YouWish agony auntWell, first of all, herpes isn't a terminal illness, so both of you need to chill and put this into perspective. He called you while plastered to the gills, so he was freaking out and not thinking clearly about his future.

You can comfort him by listening to him and being his friend, but you'll do him no favors by blowing it way out of proportion. His life isn't over. He has an incurable STI, but it is a manageable one with few side effects if he practices proper hygiene, safe sex, and a doctor-prescribed medical regimen. Within 6 weeks, he'll be an old pro at living with it, and though he'll have to disclose that he has herpes to any potential partner out there, not only are there LOTS of perfectly normal and good people out there who are also positive for herpes, but there are also LOTS of resources for people out there to live a rich and full life, even with herpes.

I'll stress this again -- he WILL have to disclose that he has it with every potential partner.

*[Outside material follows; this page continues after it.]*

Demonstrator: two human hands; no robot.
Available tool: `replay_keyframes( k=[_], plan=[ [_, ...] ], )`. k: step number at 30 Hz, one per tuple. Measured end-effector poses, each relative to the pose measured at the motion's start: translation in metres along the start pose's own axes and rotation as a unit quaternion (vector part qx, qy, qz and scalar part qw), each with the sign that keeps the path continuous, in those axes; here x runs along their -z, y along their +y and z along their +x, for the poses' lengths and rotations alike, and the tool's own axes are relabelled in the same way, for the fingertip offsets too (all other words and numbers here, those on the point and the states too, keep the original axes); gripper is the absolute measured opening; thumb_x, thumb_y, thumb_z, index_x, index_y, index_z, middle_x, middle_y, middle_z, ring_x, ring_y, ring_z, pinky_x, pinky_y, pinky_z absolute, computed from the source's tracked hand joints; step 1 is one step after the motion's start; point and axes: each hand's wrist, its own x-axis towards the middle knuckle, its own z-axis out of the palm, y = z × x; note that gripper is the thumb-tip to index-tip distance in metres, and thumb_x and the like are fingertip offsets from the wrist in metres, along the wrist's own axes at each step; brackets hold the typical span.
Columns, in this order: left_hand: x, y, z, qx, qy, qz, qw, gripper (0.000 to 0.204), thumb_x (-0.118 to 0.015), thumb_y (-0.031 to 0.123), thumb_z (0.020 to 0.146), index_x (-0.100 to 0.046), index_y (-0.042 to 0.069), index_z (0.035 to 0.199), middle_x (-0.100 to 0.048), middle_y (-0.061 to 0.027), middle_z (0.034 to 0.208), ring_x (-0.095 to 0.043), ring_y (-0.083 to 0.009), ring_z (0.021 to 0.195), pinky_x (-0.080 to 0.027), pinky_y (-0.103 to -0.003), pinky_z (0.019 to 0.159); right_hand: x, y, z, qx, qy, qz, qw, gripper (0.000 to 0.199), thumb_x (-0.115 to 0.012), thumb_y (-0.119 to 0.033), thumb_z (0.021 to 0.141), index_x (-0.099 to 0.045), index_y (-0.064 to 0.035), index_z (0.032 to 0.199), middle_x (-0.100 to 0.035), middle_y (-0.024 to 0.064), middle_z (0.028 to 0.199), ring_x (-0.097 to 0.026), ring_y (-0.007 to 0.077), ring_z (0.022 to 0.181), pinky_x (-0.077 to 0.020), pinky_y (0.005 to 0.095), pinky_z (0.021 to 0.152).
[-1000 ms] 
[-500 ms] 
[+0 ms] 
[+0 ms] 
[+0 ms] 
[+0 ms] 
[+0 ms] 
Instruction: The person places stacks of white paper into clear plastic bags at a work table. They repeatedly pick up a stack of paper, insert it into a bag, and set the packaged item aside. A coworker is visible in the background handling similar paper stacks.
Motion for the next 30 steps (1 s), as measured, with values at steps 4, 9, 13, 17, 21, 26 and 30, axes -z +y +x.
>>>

There are laws in almost every developed country that make knowingly concealing an STI a criminal and civil offense. He won't be able to have carefree casual sex anymore, but that doesn't mean he has to live the life of a celibate monk either!

Comfort your friend yes, but BE a friend most of all. Make sure he deals with this news in a healthy fashion. Getting blitzed-out drunk and being "super all over the place" might have been what got him into this mess in the first place. And don't put yourself at risk! You say he's Practically in love with you?? Maybe it's time for both of you to allow this event to mature you, and end some of the riskier behaviors.

Don't let out-of-control emotion cause you to become reckless physically with him. Even oral sex can transmit herpes, or kissing during an outbreak. So keep a level head!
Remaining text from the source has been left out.